◆ What you are asked to do ◆
Word for word, transcribe every line below.

◆ Dataset section ◆
*** Block opens ***
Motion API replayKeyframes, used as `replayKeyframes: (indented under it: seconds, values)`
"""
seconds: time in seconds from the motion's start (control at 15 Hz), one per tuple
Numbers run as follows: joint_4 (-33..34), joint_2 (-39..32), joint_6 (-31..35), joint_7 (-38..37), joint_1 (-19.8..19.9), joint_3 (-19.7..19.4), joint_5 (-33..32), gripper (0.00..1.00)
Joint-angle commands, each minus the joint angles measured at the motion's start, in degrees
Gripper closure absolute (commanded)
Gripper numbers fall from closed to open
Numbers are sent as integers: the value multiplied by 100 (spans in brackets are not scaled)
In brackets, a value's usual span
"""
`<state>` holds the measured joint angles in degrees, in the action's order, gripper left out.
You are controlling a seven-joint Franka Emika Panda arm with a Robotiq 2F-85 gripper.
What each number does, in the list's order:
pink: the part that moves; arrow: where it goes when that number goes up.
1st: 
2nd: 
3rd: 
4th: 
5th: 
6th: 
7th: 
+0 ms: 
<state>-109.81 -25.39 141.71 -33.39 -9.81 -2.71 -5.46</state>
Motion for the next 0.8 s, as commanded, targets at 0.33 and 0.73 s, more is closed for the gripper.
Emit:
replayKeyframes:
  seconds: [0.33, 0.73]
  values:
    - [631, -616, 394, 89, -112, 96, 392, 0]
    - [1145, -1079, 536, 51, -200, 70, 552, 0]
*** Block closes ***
◆ The completed task ◆
Motion API replayKeyframes, used as `replayKeyframes: (indented under it: seconds, values)`
"""
seconds: time in seconds from the motion's start (control at 15 Hz), one per tuple
Numbers run as follows: joint_4 (-33..34), joint_2 (-39..32), joint_6 (-31..35), joint_7 (-38..37), joint_1 (-19.8..19.9), joint_3 (-19.7..19.4), joint_5 (-33..32), gripper (0.00..1.00)
Joint-angle commands, each minus the joint angles measured at the motion's start, in degrees
Gripper closure absolute (commanded)
Gripper numbers fall from closed to open
Numbers are sent as integers: the value multiplied by 100 (spans in brackets are not scaled)
In brackets, a value's usual span
"""
`<state>` holds the measured joint angles in degrees, in the action's order, gripper left out.
You are controlling a seven-joint Franka Emika Panda arm with a Robotiq 2F-85 gripper.
What each number does, in the list's order:
pink: the part that moves; arrow: where it goes when that number goes up.
1st: 
2nd: 
3rd: 
4th: 
5th: 
6th: 
7th: 
+0 ms: 
<state>-109.81 -25.39 141.71 -33.39 -9.81 -2.71 -5.46</state>
Motion for the next 0.8 s, as commanded, targets at 0.33 and 0.73 s, more is closed for the gripper.
Emit:
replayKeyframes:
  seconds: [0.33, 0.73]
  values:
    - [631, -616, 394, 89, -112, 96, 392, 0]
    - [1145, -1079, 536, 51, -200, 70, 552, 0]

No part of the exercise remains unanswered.